Hail is an open-source project. We welcome contributions to the repository.

Requirements

  • Java 8 or 11 JDK . If you have a Mac, you must use a compatible architecture (uname -m prints your architecture). Moreover, you must use Java 8 or 11. Hail does not support other versions because Spark does not support other versions.

  • The Python and non-pip installation requirements in Getting Started. Note: These instructions install the JRE but that is not necessary as the JDK should already be installed which includes the JRE.

  • If you are setting HAIL_COMPILE_NATIVES=1, then you need the LZ4 library header files. On Debian and Ubuntu machines run: apt-get install liblz4-dev.

Building Hail

The Hail source code is hosted on GitHub:

git clone https://github.com/hail-is/hail.git
cd hail/hail

By default, Hail uses pre-compiled native libraries that are compatible with recent Mac OS X and Debian releases. If you’re not using one of these OSes, set the environment (or Make) variable HAIL_COMPILE_NATIVES to any value. This variable tells GNU Make to build the native libraries from source.

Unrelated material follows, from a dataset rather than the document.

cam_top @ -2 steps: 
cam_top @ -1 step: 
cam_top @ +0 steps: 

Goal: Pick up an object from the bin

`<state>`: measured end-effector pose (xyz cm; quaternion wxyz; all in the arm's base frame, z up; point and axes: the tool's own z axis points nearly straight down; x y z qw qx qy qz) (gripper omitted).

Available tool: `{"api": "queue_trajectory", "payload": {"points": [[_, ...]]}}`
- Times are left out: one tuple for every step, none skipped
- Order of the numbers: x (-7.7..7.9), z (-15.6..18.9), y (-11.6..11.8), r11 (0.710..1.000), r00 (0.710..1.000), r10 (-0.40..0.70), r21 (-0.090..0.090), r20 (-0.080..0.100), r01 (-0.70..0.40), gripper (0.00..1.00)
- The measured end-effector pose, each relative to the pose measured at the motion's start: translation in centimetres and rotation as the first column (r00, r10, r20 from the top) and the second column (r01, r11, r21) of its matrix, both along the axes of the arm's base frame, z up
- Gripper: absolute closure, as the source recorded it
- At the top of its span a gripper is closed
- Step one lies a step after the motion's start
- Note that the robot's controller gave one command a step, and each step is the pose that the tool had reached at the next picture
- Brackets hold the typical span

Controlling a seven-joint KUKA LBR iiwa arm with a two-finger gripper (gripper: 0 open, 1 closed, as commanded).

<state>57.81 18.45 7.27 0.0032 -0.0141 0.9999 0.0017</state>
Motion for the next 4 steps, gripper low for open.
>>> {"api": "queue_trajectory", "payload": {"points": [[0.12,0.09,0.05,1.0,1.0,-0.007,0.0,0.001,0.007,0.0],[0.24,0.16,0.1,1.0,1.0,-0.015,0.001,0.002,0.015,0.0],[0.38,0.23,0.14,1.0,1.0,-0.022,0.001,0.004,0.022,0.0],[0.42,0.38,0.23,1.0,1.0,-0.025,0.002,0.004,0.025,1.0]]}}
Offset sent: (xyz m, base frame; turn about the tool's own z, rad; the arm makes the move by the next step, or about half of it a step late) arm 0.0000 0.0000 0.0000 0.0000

Build and install a wheel file from source with local-mode pyspark:

make install HAIL_COMPILE_NATIVES=1

As above, but explicitly specifying the Scala and Spark versions:

make install HAIL_COMPILE_NATIVES=1 SCALA_VERSION=2.11.12 SPARK_VERSION=2.4.5

Building the Docs and Website

Install build dependencies listed in the docs style guide.

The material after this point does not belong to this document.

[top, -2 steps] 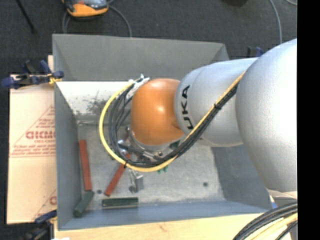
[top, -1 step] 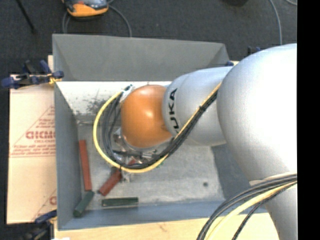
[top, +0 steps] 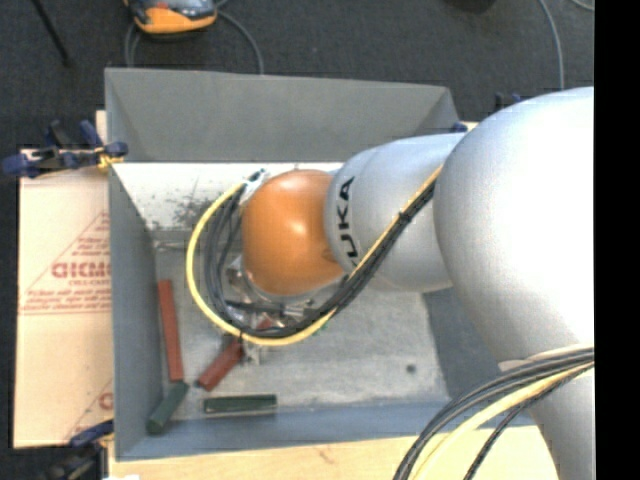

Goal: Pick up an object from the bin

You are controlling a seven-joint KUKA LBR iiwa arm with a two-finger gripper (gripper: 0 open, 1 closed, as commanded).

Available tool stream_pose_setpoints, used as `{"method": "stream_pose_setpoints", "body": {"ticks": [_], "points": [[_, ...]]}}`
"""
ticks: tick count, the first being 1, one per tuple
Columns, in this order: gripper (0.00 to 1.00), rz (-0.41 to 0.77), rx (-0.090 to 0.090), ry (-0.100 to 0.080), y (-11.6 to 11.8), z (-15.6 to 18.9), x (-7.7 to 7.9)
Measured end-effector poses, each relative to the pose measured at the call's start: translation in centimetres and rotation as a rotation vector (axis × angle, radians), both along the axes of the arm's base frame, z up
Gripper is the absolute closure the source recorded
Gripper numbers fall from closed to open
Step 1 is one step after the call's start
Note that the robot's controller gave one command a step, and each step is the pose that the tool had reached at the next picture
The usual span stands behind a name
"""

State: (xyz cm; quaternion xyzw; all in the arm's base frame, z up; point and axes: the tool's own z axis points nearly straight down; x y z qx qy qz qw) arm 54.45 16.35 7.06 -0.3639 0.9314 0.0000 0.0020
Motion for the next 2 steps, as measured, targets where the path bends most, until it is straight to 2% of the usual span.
{"method": "stream_pose_setpoints", "body": {"ticks": [1, 2], "points": [[1.0, 0.016, -0.003, 0.009, 0.0, 4.7, -1.3], [1.0, 0.102, 0.0, 0.0, -2.2, 14.2, 0.0]]}}
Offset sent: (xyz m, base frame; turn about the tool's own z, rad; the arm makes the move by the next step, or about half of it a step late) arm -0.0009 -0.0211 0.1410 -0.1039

Build without rendering the notebooks (which is slow):

make hail-docs-do-not-render-notebooks

Build while rendering the notebooks:

make hail-docs

Serve the built website on http://localhost:8000/

(cd build/www && python3 -m http.server)

Running the tests

Install development dependencies:

make -C .. install-dev-requirements

A couple Hail tests compare to PLINK 1.9 (not PLINK 2.0 [ignore the confusing URL]):

Execute every Hail test using at most 8 parallel threads:

make -j8 test

Contributing

Chat with the dev team on our Zulip chatroom or development forum if you have an idea for a contribution. We can help you determine if your project is a good candidate for merging.

Keep in mind the following principles when submitting a pull request:

  • A PR should focus on a single feature. Multiple features should be split into multiple PRs.

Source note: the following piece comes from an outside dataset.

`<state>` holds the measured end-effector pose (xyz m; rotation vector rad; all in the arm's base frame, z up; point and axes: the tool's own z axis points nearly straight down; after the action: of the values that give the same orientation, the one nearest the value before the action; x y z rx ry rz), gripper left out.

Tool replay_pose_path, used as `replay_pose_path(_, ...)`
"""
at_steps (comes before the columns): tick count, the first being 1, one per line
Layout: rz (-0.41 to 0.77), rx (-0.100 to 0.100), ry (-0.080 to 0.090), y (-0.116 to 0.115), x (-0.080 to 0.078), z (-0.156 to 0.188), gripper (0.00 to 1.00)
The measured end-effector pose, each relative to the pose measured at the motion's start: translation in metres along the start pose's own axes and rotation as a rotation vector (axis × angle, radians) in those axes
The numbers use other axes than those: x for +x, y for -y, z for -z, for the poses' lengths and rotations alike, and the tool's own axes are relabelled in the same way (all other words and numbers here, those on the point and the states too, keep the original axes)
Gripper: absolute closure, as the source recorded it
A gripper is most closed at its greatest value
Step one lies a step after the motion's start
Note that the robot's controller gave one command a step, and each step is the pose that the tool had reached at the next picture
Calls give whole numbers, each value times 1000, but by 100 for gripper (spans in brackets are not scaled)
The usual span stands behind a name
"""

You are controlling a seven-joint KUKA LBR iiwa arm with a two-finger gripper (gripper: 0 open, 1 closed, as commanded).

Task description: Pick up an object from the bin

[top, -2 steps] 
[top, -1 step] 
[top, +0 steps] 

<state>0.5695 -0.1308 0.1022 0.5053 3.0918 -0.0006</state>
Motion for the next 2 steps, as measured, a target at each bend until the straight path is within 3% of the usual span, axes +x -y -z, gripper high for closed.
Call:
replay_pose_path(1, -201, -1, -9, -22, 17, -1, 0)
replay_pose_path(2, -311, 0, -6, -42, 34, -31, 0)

  • Before submitting your PR, you should rebase onto the latest main.

  • PRs must pass all tests before being merged. See the section above on Running the tests locally.

  • PRs require a review before being merged. We will assign someone from our dev team to review your PR.

  • When you make a PR, include a short message that describes the purpose of the PR and any necessary context for the changes you are making.

  • For user facing changes (new functions, etc), include “CHANGELOG” in the commit message or PR title. This helps identify what should be included in the change log when a new version is released.